Overleggingen van de HEERE

Deze verzen beginnen en besluiten met een mededeling over het vertrek van de twee engelen naar Sodom. Ze “keken in de richting van Sodom” (Gn 18:16) en ze “gingen naar Sodom” (Gn 18:22). In de verzen daartussen worden we deelgenoot gemaakt van de overleggingen van de HEERE. Hij overlegt bij Zichzelf of Hij Abraham bekend zal maken wat Hij gaat doen met Sodom en Gomorra. Hij noemt de voorwaarden waaraan Abraham voldoet om hem te betrekken in Zijn plannen. Alles in zijn huis wordt door Gods Woord geregeerd. Als de zaken zo liggen, kan God Zijn gedachten bekendmaken. Zulke mededelingen kan God niet doen aan mensen als Lot.

Om ons te overtuigen van Zijn absolute rechtvaardigheid deelt de HEERE ons mee dat Hij zal neerdalen om bevestigd te krijgen wat Hem ter ore is gekomen. Natuurlijk weet Hij alles wat er op aarde gebeurt. Maar ook hier betrekt Hij ons in Zijn wijze van te werk gaan en beschrijft dit op een manier die wij kunnen begrijpen en moeten navolgen. Hij oordeelt niet zonder de zaak grondig te hebben onderzocht.

Als het moment van vertrek is aangebroken, doet Abraham zijn gasten uitgeleide. Hij helpt hen voort “op een wijze God waardig” (3Jh 1:6). Hij wil tegelijk zolang mogelijk van hun gezelschap genieten. Dat geeft de HEERE gelegenheid Abraham Zijn gedachten mee te delen (Sp 3:32b).

Voorbede van Abraham

De mededelingen van God ten aanzien van Sodom en Gomorra hebben op Abraham een navolgenswaardige uitwerking. In plaats van zich in zelfgenoegzaamheid terug te trekken omdat het oordeel hem niet treft, wordt hij een voorbidder voor anderen. Daarvoor komt hij “dichterbij” (Gn 18:23), hij komt dicht bij de HEERE. Dat moet ook de uitwerking bij ons zijn bij alles wat de Heer ons bekendmaakt over het oordeel dat over de wereld komt.

Dit gebed van Abraham is het eerste gebed dat wij in de Bijbel vermeld vinden en het is een gebed om Sodom te sparen. Abraham is al eerder ten gunste van de stad opgetreden en heeft haar inwoners bevrijd uit de hand van haar vijanden ter wille van Lot (Gn 14:11-16). Nu treedt hij op andere wijze voor haar tussenbeide en wel als voorbidder, weer ter wille van Lot.

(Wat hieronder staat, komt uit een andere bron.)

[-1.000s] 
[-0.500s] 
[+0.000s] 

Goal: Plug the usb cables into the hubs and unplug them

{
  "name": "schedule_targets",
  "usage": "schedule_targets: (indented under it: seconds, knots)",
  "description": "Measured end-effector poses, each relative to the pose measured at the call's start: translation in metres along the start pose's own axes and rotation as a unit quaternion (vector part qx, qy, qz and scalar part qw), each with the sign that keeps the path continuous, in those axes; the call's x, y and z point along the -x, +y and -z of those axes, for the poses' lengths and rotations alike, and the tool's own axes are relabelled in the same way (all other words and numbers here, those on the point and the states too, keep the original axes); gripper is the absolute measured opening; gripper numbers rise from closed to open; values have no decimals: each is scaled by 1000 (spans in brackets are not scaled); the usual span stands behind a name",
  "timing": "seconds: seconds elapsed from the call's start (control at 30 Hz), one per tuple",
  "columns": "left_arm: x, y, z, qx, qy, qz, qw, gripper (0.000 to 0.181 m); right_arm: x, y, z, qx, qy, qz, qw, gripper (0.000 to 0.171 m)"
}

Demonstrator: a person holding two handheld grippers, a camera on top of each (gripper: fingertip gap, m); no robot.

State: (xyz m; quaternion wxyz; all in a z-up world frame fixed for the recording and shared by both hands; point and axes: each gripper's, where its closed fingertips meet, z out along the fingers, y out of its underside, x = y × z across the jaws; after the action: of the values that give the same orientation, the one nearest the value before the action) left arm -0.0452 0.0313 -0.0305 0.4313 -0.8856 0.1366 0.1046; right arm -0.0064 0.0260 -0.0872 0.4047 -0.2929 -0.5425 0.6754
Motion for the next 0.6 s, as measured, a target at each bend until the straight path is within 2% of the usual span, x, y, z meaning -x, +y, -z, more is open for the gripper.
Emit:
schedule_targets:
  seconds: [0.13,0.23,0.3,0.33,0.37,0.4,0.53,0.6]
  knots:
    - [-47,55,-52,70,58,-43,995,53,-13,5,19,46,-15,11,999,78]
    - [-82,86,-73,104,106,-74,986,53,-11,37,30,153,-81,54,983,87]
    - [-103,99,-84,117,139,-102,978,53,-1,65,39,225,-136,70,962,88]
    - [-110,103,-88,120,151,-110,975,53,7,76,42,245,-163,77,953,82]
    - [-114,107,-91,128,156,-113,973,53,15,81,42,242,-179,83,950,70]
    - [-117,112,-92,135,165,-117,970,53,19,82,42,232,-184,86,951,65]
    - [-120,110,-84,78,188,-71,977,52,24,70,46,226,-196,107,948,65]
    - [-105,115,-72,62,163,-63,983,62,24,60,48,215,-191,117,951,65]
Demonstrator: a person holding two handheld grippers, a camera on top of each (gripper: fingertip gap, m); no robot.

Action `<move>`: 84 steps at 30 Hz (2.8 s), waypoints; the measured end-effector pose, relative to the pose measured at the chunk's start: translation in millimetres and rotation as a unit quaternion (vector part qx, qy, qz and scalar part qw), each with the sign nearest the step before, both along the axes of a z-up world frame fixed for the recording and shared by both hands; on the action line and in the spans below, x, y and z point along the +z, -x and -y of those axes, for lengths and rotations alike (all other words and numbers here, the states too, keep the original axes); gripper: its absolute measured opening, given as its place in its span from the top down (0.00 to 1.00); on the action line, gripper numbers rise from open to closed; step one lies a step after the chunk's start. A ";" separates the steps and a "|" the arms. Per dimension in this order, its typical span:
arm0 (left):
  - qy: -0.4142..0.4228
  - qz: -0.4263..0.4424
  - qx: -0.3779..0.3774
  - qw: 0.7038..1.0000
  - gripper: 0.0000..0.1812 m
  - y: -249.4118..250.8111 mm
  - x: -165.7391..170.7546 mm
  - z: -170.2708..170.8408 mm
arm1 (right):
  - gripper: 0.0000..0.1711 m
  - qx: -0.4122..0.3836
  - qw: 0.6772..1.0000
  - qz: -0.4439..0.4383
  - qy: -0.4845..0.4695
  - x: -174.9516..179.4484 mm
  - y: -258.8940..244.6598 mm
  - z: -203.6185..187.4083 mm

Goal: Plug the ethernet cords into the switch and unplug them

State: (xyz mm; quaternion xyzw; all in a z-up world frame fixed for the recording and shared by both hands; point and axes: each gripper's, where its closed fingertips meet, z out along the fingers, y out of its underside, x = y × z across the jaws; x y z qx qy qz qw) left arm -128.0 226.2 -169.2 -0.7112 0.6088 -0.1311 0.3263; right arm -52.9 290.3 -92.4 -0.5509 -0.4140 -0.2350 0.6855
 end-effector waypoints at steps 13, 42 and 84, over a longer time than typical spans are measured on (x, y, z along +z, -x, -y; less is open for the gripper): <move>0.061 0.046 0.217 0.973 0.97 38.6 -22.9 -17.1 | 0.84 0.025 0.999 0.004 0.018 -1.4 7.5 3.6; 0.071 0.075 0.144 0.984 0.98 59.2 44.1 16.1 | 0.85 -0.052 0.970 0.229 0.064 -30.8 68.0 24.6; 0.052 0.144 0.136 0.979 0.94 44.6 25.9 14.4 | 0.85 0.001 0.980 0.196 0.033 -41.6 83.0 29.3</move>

Abraham heeft de goddeloosheid van Sodom ongetwijfeld verafschuwd. Hij heeft er nooit, zoals Lot, willen wonen. Toch heeft hij vurig en dringend voor haar gebeden. Wij moeten de zonde haten, maar medelijden hebben met de zondaren en voor hen bidden. God vindt “geen vreugde in de dood van de goddeloze, maar daarin dat de goddeloze zich bekeert van zijn weg en leeft!” (Ez 33:11).

Gods verlangen behoort ook ons verlangen te zijn. Dat verlangen komt in de eerste plaats in onze voorbede tot uiting (1Tm 2:1-4). Voor het doen van voorbede is geen gave nodig, maar een hart dat deelt in Gods gevoelens. Of moet Hij ook over ons ontzet zijn, omdat Hij in ons geen geest van voorbede aantreft (Js 59:16a; Ez 22:30; Ez 13:5)?

Het geloof van Abraham groeit bij elk antwoord op zijn gebeden. Telkens krijgt hij waar hij om vraagt. We zien bij hem ‘de heilige onbeschaamdheid’ van het gebed (Lk 11:8) die de oneindige afstand tussen schepsel en Schepper overbrugt. Dit is het soort bidden dat onophoudelijk bij God aandringt en niet aflaat, tot Hij Zich gewonnen geeft. Telkens bevestigt de HEERE dat Hij de stad zal sparen ter wille van de rechtvaardigen indien die er gevonden zouden worden. Het is een bemoediging voor ons dat we moeten doorgaan met vragen, want God verhoort het gebed van de rechtvaardige.

Abraham bidt met kennis van God. Hij kent Hem als “de Rechter van de hele aarde” Die recht doet (Jb 34:10-11). Dat is het uitgangspunt en de grond van zijn voorbede. Hij weet dat God nooit de rechtvaardige met de onrechtvaardigen zal ombrengen. Hij nadert God ook in het diepe besef van zijn eigen geringheid tegenover Hem in de erkenning dat hij stof en as is (vgl. 2Sm 7:18; Jb 42:5-6). Als we in die houding naderen, mogen we weten dat ons gebed Hem welgevallig is (Sp 15:8b).

Zolang Abraham vraagt, geeft de HEERE. We hebben hier een overvloedig bewijs van gebedsverhoring. Als de HEERE uitgesproken is, omdat Abraham niet verder vraagt, gaat Hij weg. Het lijkt alsof Abraham uiteindelijk niet krijgt waar hij om heeft gevraagd, maar in het volgende hoofdstuk zien we dat zijn gebed wel is verhoord (Gn 19:29).